What this task involves ▸
Print out each entry without alteration, and keep the pictures out.

[Extracted data — start]

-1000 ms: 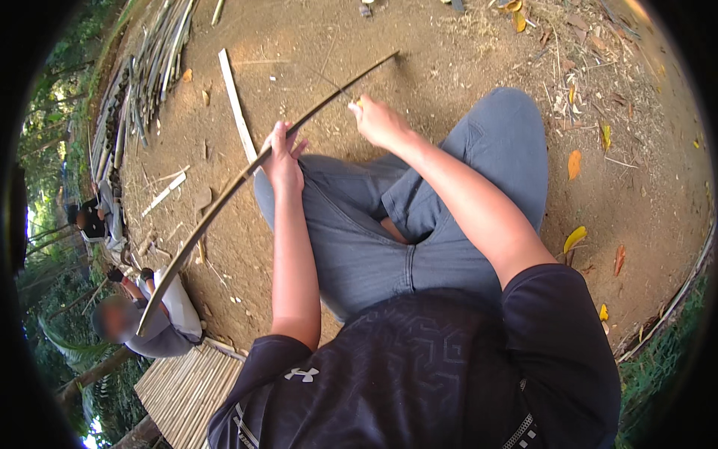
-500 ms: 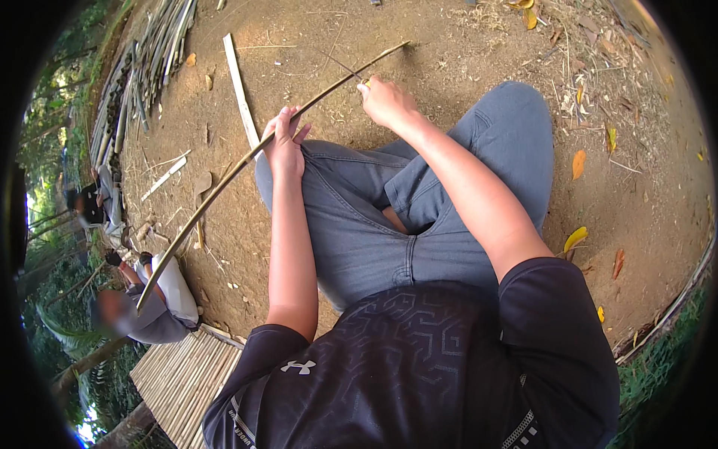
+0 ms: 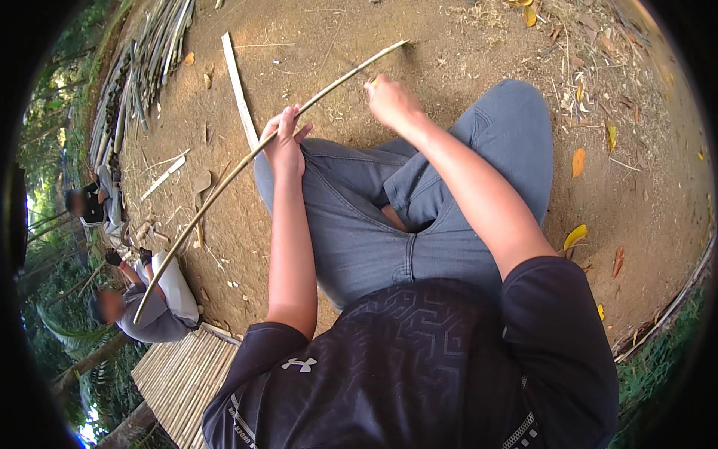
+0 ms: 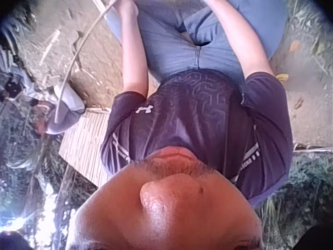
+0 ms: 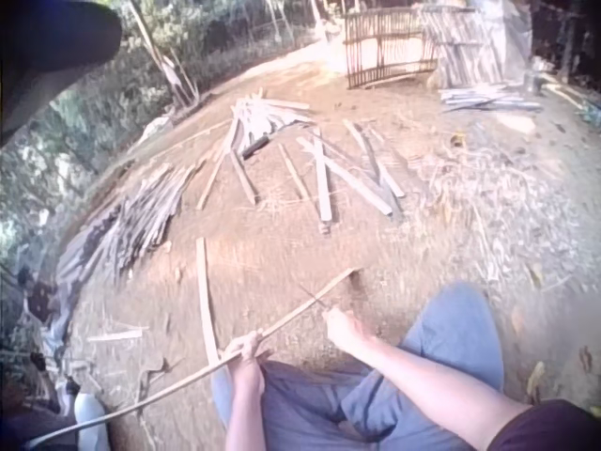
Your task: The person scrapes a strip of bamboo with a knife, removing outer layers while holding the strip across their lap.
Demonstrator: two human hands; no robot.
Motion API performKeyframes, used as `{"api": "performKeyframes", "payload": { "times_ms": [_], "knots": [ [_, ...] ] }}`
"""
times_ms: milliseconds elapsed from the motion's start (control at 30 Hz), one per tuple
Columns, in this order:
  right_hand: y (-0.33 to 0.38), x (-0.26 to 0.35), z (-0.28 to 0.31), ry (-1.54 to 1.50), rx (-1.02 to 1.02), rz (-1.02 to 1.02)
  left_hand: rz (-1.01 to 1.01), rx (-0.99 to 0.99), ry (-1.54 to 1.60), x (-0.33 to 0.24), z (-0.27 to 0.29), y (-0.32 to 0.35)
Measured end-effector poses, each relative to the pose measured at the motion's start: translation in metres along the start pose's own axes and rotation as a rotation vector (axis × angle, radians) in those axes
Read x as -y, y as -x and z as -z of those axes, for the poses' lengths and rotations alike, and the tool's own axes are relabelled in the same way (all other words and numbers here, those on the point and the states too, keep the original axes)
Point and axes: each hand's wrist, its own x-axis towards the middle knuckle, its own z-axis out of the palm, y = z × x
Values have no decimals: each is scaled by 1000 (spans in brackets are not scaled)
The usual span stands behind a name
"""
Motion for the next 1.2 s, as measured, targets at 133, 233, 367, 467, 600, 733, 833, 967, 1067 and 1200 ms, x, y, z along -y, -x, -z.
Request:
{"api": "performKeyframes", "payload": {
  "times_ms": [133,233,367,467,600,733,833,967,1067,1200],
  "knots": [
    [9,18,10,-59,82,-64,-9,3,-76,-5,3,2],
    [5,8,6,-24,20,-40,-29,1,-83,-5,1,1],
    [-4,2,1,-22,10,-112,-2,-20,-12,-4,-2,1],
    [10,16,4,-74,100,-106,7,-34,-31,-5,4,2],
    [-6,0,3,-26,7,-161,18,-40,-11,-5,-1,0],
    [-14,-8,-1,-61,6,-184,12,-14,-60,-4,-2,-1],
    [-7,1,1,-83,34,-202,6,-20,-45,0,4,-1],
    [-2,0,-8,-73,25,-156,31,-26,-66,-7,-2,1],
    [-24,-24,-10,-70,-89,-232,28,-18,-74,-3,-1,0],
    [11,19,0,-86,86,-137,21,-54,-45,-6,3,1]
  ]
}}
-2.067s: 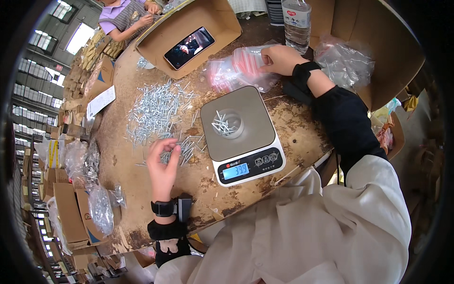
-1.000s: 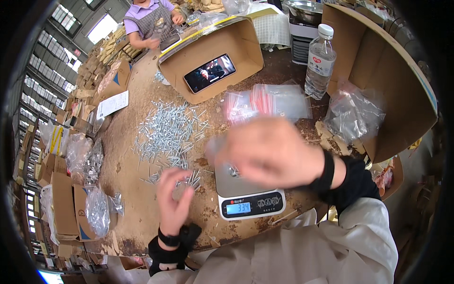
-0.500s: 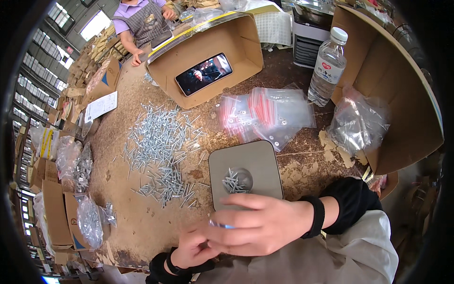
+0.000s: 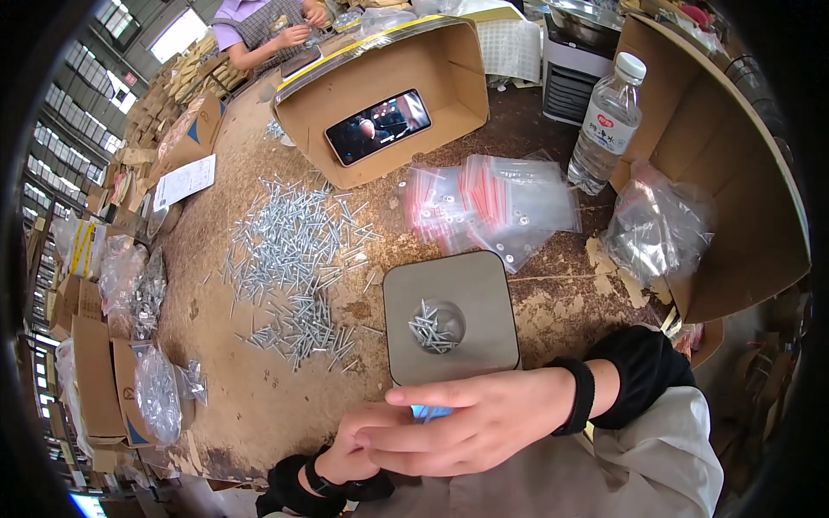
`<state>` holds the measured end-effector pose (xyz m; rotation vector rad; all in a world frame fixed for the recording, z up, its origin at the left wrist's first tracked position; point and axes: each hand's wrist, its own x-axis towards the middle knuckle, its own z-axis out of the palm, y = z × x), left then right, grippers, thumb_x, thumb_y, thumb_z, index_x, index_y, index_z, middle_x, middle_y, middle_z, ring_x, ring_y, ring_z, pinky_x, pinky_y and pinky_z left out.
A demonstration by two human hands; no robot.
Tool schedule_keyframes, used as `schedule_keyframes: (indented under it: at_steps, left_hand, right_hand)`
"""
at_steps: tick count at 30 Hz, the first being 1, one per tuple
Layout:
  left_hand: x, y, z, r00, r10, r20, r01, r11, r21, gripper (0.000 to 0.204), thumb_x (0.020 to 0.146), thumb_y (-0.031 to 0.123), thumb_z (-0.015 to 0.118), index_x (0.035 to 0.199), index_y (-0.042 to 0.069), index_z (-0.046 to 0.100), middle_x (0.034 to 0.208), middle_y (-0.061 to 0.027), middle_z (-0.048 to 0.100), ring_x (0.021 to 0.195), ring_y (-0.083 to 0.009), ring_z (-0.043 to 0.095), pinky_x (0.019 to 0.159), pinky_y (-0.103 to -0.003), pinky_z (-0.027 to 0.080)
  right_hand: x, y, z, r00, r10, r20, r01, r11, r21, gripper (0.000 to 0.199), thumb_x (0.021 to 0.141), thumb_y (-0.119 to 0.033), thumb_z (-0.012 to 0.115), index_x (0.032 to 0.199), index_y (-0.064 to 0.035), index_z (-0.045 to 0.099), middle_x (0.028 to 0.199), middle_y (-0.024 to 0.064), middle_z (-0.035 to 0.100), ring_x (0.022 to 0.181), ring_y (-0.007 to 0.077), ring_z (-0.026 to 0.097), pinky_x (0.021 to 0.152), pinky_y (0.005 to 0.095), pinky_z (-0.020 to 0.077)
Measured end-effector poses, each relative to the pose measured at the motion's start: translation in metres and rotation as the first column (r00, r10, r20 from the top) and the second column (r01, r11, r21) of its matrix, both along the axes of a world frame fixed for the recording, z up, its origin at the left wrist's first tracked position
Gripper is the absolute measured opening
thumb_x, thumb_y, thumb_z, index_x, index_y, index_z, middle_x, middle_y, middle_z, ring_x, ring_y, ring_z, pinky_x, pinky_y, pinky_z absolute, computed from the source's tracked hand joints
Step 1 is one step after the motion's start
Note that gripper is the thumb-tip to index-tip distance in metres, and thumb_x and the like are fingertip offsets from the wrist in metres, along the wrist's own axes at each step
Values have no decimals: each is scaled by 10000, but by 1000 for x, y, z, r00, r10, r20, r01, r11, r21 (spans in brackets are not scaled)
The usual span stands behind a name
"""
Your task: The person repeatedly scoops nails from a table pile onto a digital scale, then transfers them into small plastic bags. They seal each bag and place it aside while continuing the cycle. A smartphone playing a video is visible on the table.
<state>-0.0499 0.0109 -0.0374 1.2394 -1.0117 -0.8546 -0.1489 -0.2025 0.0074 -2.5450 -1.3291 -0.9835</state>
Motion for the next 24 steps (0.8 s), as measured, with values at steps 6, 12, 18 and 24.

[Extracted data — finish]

Exercise result ▸
-1000 ms: 
-500 ms: 
+0 ms: 
+0 ms: 
+0 ms: 
Your task: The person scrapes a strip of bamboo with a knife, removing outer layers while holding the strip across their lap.
Demonstrator: two human hands; no robot.
Motion API performKeyframes, used as `{"api": "performKeyframes", "payload": { "times_ms": [_], "knots": [ [_, ...] ] }}`
"""
times_ms: milliseconds elapsed from the motion's start (control at 30 Hz), one per tuple
Columns, in this order:
  right_hand: y (-0.33 to 0.38), x (-0.26 to 0.35), z (-0.28 to 0.31), ry (-1.54 to 1.50), rx (-1.02 to 1.02), rz (-1.02 to 1.02)
  left_hand: rz (-1.01 to 1.01), rx (-0.99 to 0.99), ry (-1.54 to 1.60), x (-0.33 to 0.24), z (-0.27 to 0.29), y (-0.32 to 0.35)
Measured end-effector poses, each relative to the pose measured at the motion's start: translation in metres along the start pose's own axes and rotation as a rotation vector (axis × angle, radians) in those axes
Read x as -y, y as -x and z as -z of those axes, for the poses' lengths and rotations alike, and the tool's own axes are relabelled in the same way (all other words and numbers here, those on the point and the states too, keep the original axes)
Point and axes: each hand's wrist, its own x-axis towards the middle knuckle, its own z-axis out of the palm, y = z × x
Values have no decimals: each is scaled by 1000 (spans in brackets are not scaled)
The usual span stands behind a name
"""
Motion for the next 1.2 s, as measured, targets at 133, 233, 367, 467, 600, 733, 833, 967, 1067 and 1200 ms, x, y, z along -y, -x, -z.
Request:
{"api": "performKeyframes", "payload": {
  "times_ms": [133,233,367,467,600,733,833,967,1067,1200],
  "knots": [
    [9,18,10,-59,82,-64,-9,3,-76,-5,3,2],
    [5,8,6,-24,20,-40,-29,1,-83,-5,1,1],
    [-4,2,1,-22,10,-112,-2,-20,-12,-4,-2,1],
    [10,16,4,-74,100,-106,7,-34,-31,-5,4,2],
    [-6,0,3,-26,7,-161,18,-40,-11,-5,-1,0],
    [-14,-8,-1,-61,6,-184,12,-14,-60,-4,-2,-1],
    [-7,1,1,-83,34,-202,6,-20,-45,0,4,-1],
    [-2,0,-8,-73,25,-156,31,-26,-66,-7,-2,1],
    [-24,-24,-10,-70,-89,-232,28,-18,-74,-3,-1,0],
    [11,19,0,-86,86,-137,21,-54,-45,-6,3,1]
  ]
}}
-2.067s: 
-1.000s: 
-0.500s: 
+0.000s: 
`<state>` holds the measured end-effector pose (xyz m; rotation vector rad; all in a world frame fixed for the recording, z up, its origin at the left wrist's first tracked position; point and axes: each hand's wrist, its own x-axis towards the middle knuckle, its own z-axis out of the palm, y = z × x), left then right, grippers, thumb_x, thumb_y, thumb_z, index_x, index_y, index_z, middle_x, middle_y, middle_z, ring_x, ring_y, ring_z, pinky_x, pinky_y and pinky_z left out.
A demonstration by two human hands; no robot.
Tool schedule_keyframes, used as `schedule_keyframes: (indented under it: at_steps, left_hand, right_hand)`
"""
at_steps: tick count at 30 Hz, the first being 1, one per tuple
Layout:
  left_hand: x, y, z, r00, r10, r20, r01, r11, r21, gripper (0.000 to 0.204), thumb_x (0.020 to 0.146), thumb_y (-0.031 to 0.123), thumb_z (-0.015 to 0.118), index_x (0.035 to 0.199), index_y (-0.042 to 0.069), index_z (-0.046 to 0.100), middle_x (0.034 to 0.208), middle_y (-0.061 to 0.027), middle_z (-0.048 to 0.100), ring_x (0.021 to 0.195), ring_y (-0.083 to 0.009), ring_z (-0.043 to 0.095), pinky_x (0.019 to 0.159), pinky_y (-0.103 to -0.003), pinky_z (-0.027 to 0.080)
  right_hand: x, y, z, r00, r10, r20, r01, r11, r21, gripper (0.000 to 0.199), thumb_x (0.021 to 0.141), thumb_y (-0.119 to 0.033), thumb_z (-0.012 to 0.115), index_x (0.032 to 0.199), index_y (-0.064 to 0.035), index_z (-0.045 to 0.099), middle_x (0.028 to 0.199), middle_y (-0.024 to 0.064), middle_z (-0.035 to 0.100), ring_x (0.022 to 0.181), ring_y (-0.007 to 0.077), ring_z (-0.026 to 0.097), pinky_x (0.021 to 0.152), pinky_y (0.005 to 0.095), pinky_z (-0.020 to 0.077)
Measured end-effector poses, each relative to the pose measured at the motion's start: translation in metres and rotation as the first column (r00, r10, r20 from the top) and the second column (r01, r11, r21) of its matrix, both along the axes of a world frame fixed for the recording, z up, its origin at the left wrist's first tracked position
Gripper is the absolute measured opening
thumb_x, thumb_y, thumb_z, index_x, index_y, index_z, middle_x, middle_y, middle_z, ring_x, ring_y, ring_z, pinky_x, pinky_y, pinky_z absolute, computed from the source's tracked hand joints
Step 1 is one step after the motion's start
Note that gripper is the thumb-tip to index-tip distance in metres, and thumb_x and the like are fingertip offsets from the wrist in metres, along the wrist's own axes at each step
Values have no decimals: each is scaled by 10000, but by 1000 for x, y, z, r00, r10, r20, r01, r11, r21 (spans in brackets are not scaled)
The usual span stands behind a name
"""
Your task: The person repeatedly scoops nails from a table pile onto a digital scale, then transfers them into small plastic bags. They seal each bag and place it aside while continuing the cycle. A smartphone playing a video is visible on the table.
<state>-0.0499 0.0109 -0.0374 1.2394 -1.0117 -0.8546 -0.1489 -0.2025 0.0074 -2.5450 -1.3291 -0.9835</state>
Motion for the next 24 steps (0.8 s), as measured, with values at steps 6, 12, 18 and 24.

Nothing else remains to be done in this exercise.